● **Directions**
Going through the material underneath, give only the number of lines that contain "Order".

● **Records supplied**
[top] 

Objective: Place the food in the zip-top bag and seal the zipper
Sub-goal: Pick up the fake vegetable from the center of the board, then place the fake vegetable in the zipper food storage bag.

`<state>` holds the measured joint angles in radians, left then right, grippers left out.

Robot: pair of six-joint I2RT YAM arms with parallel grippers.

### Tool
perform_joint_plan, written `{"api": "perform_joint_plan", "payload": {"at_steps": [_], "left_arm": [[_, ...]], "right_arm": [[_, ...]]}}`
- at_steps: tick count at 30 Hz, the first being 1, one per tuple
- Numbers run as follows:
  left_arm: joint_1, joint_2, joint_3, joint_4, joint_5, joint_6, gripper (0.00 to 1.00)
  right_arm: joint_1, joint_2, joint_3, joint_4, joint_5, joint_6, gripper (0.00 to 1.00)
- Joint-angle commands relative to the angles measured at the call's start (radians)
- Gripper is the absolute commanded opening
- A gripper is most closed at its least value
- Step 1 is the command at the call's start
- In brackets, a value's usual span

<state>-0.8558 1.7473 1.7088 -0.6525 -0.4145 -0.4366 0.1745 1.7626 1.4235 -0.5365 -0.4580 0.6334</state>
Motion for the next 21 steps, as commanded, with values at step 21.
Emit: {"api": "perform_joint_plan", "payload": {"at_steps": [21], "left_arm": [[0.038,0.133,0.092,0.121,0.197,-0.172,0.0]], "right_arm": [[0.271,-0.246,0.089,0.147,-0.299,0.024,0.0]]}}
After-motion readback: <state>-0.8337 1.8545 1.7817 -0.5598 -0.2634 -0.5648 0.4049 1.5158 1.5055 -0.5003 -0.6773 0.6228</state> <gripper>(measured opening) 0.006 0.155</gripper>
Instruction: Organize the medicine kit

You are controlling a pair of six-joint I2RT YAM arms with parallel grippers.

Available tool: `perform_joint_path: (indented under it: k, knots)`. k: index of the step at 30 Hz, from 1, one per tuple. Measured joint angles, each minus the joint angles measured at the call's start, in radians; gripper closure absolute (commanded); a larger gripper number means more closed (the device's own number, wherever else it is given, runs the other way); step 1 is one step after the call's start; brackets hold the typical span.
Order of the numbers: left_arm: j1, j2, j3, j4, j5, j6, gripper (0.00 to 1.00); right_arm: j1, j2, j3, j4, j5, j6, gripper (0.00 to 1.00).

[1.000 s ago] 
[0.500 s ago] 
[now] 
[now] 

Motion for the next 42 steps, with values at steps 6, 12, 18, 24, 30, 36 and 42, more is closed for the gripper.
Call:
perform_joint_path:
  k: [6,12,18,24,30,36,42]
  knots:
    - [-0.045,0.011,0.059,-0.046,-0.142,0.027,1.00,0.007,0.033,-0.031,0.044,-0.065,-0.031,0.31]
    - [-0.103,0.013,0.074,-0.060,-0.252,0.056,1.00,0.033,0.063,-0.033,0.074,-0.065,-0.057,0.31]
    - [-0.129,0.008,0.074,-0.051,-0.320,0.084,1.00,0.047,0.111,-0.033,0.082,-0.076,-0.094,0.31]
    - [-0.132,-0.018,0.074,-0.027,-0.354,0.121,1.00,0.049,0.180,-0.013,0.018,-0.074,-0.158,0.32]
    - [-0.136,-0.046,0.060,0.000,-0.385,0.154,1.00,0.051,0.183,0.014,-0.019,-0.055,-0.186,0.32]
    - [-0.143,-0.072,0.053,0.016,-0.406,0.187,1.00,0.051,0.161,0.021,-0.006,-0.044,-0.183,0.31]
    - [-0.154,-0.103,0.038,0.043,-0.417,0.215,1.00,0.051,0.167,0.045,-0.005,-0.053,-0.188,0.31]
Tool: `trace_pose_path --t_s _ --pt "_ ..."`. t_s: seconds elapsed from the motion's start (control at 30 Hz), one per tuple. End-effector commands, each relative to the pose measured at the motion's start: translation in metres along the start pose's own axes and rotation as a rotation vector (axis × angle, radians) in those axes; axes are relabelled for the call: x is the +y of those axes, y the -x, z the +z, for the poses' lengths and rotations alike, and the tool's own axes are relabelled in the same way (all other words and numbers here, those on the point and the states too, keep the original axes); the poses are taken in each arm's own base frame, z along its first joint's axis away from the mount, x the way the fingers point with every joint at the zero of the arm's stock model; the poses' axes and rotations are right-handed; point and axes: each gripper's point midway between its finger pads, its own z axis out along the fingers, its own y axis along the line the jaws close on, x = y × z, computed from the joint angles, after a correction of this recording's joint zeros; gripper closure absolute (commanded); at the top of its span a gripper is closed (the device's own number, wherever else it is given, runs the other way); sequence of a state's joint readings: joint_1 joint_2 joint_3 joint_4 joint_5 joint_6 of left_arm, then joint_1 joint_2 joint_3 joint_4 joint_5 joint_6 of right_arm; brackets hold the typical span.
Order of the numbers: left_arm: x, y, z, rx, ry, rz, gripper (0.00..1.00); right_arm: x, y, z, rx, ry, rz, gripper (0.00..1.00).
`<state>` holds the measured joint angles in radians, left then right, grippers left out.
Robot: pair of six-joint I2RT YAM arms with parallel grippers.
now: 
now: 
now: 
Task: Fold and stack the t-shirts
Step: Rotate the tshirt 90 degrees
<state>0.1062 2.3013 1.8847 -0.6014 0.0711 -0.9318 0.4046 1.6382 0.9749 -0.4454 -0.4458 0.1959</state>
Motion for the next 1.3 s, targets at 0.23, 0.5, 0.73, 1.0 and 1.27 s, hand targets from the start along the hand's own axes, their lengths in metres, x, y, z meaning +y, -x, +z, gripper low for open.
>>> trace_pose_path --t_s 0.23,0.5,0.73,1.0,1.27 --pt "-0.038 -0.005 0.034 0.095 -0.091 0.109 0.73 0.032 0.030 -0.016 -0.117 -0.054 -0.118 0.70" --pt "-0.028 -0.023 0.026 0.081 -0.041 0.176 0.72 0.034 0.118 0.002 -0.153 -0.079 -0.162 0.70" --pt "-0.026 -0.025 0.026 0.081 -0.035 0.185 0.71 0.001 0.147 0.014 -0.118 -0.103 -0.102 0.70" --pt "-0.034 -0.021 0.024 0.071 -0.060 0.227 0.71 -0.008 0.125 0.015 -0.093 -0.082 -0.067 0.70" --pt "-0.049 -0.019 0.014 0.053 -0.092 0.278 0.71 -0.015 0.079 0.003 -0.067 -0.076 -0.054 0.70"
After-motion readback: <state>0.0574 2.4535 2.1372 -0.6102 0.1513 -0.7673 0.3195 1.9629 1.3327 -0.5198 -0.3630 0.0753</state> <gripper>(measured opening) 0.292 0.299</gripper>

● **Completed task**
2